The provided list may be a list of feature types or a list of single file data sources, including Bam, bigWig, or bigBed files. If the list includes feature types, they are verified as existing in the provided database. If the list includes file names, the local files are checked and the names prefixed with "file:" for use downstream.

If no list was provided, then a list of available feature types in the provided database will be presented to the user, and the user prompted to make a selection. One or more types may be selected, and a single item may be enforced if requested. The response is filtered through the parse_list() method from Bio::ToolBox::utility, so a mix of single numbers or a range of numbers may be accepted. The responses are then validated.

Two types of databases are supported: Bio::DB::SeqFeature::Store and Bio::DB::BigWigSet databases. For SeqFeature Store databases, the type is comprised of "method:source", corresponding to the third and second GFF columns. For BigWigSet databases, types correspond to either the type, method, primary_tag, or display_name attributes, in that order of availability.

For feature types or files that pass validation, they are returned as a list. Types of files that do not pass validation are printed to STDOUT.

To use this subroutine, pass an array with the following keys and values. Not every key is required.

db

The name of the database or a reference to an established BioPerl database object. A Bio::DB::SeqFeature::Store or Bio::DB::BigWigSet database are typically used. Only required when no features are provided.

feature

Pass either a single dataset name as a scalar or an anonymous array reference of a list of dataset names. These may have been provided as a command line option and need to be verified. If nothing is passed, then a list of possible datasets will be presented to the user to be chosen.

prompt

Provide a phrase to be prompted to the user to help in selecting datasets from the list. If none is provided, a generic prompt will be used.

single

A Boolean value (1 or 0) indicating whether only a single dataset is allowed when selecting datasets from a presented list. If true, only one dataset choice is accepted. If false, one or more dataset choices are allowed. Default is false.

limit

Optionally provide a word or regular expression that matches the feature type (primary_tag only; source_tag, if present, is ignored). For example, provide "gene|mrna" to only present gene and mRNA features to the user. This is only applicable when a user must select from a database list. The default is to list all available feature types.

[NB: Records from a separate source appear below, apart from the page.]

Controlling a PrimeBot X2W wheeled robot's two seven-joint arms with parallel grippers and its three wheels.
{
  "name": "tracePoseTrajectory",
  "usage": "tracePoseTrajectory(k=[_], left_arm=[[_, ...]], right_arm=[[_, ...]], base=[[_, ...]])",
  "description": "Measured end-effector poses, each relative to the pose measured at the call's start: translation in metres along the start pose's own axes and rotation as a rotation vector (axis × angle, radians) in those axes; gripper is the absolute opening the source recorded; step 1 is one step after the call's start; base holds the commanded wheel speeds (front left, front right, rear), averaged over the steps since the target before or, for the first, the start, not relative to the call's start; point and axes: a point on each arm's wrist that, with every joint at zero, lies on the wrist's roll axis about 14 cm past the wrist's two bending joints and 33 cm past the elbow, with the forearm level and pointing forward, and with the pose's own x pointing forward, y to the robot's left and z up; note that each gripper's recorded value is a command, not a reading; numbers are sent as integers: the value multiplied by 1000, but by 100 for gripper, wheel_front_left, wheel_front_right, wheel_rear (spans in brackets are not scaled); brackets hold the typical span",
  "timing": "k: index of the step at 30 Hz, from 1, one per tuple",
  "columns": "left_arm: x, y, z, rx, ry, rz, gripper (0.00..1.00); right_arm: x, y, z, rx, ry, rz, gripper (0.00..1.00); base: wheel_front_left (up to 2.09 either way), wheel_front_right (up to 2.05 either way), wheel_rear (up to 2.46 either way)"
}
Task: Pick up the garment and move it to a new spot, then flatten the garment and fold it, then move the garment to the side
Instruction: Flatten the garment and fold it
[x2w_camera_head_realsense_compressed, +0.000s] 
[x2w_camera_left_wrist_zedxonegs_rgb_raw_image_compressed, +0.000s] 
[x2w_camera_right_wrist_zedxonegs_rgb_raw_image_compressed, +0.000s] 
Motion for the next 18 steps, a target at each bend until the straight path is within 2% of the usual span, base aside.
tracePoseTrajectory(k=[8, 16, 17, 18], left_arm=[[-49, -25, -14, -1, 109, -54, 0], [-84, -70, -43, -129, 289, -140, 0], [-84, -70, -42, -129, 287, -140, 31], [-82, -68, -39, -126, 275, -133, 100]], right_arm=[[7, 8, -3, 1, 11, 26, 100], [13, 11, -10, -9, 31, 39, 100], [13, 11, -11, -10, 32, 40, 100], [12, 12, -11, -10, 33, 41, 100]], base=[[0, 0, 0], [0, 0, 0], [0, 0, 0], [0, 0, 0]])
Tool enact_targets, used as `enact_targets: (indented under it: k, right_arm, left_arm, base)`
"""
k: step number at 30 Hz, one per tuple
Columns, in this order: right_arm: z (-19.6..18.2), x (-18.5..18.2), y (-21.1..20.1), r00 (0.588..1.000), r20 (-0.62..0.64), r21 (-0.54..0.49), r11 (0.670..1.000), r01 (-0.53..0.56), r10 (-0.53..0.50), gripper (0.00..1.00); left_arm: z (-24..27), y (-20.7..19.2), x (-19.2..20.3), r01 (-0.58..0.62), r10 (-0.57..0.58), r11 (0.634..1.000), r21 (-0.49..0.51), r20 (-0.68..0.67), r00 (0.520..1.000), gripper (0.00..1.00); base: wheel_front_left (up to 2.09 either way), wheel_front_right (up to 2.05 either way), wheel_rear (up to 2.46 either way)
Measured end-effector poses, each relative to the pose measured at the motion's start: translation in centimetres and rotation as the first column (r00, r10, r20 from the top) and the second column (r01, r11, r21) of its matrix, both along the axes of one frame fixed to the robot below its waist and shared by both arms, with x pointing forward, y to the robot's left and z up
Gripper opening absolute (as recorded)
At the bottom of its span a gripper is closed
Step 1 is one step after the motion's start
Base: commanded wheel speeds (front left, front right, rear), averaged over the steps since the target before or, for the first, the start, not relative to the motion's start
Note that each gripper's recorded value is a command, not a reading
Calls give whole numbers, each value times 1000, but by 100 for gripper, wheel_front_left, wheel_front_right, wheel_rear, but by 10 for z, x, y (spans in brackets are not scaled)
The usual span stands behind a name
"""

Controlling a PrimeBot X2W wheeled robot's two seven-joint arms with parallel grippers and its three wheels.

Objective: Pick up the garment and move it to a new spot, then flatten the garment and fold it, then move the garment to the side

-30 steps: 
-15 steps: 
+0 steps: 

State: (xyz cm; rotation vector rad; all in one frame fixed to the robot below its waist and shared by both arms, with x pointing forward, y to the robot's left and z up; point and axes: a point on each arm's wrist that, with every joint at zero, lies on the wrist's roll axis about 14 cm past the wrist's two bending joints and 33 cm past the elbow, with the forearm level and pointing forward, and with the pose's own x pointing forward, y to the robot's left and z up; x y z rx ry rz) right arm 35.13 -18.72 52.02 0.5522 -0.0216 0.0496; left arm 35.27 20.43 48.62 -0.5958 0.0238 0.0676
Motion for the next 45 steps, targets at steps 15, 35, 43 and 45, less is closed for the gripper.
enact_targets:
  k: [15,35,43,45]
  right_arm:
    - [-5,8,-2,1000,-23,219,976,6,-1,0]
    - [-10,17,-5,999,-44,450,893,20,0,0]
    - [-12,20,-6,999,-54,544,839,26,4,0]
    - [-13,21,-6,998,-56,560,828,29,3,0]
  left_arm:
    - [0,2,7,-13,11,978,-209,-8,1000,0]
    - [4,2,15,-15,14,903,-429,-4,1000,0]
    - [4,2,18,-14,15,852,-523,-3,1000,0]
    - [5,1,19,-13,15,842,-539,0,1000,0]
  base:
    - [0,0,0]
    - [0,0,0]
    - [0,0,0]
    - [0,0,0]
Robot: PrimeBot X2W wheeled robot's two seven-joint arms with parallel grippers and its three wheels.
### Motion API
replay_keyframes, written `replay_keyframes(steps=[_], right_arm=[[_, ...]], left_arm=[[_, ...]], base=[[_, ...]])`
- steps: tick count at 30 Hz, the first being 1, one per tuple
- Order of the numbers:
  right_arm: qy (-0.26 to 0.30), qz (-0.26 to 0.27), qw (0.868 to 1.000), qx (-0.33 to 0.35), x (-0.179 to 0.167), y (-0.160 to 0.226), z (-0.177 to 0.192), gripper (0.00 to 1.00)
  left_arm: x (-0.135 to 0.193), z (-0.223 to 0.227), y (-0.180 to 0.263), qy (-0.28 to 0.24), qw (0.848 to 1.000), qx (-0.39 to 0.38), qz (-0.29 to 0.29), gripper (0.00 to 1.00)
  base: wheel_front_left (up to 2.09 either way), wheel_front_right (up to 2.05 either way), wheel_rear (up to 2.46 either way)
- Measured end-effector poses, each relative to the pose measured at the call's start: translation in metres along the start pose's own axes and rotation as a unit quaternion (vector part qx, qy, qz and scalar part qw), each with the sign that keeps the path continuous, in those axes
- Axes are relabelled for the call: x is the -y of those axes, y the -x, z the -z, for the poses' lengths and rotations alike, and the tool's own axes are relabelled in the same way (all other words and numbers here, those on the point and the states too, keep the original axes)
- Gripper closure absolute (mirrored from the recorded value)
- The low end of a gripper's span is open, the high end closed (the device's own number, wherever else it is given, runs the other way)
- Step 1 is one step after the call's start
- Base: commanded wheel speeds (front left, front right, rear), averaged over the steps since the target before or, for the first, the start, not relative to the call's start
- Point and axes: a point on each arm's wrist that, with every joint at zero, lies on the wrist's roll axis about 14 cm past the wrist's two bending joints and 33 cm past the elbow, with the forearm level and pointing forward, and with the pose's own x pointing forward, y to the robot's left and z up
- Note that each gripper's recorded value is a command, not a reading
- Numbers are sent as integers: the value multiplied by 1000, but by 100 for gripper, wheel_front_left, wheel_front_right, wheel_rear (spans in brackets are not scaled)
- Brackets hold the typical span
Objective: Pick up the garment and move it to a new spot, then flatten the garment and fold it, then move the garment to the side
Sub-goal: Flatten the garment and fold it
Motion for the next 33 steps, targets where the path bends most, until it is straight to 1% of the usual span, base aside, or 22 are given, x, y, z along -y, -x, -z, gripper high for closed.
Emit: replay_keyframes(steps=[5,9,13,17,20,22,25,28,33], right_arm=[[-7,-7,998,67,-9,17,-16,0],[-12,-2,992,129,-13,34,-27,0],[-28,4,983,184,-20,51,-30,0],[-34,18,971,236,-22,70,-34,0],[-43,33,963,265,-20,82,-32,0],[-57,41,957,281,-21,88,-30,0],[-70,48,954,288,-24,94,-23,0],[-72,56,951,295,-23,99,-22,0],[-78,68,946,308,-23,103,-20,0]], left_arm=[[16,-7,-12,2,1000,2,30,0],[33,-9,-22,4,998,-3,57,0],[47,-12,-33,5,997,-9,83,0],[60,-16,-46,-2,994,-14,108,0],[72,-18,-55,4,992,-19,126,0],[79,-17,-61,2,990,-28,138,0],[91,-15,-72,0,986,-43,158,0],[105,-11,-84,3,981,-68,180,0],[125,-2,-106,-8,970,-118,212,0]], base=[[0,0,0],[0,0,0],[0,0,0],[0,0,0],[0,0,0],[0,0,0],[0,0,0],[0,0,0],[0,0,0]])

The subroutine will return a list of the accepted datasets. It will print bad dataset names to standard out.

Example:

        # verify a dataset, either file or database type
        my $db_name = 'cerevisiae';
        my $dataset = 'microaray_data';
        my @features = verify_or_request_feature_types(
                db      => $db_name,
                feature => $dataset,
        );
        unless (@features) {
                die " no valid feature provided!\n";
        }
        
        # select a list of features
        my $db_name = 'cerevisiae';
        my @types = (); # user not provided
        @types = verify_or_request_feature_types(
                db      => $db_name,
                feature => $types,
        );
        # user will be promoted to select from database list
        if (@types) {
                print "using types " . join(", ", @types);
        }
        else {
                die " no valid features selected!\n";
        }
        
check_dataset_for_rpm_support($dataset, [$cpu])

This subroutine will check a dataset for RPM, or Reads Per Million mapped, support. Only two types of database files support this, Bam files and BigBed files. If the dataset is either one of these, or the name of a database feature which points to one of these files, then it will calculate the total number of mapped alignments (Bam file) or features (BigBed file). It will return this total number. If the dataset does not support RPM (because it is not a Bam or BigBed file, for example), then it will return undefined.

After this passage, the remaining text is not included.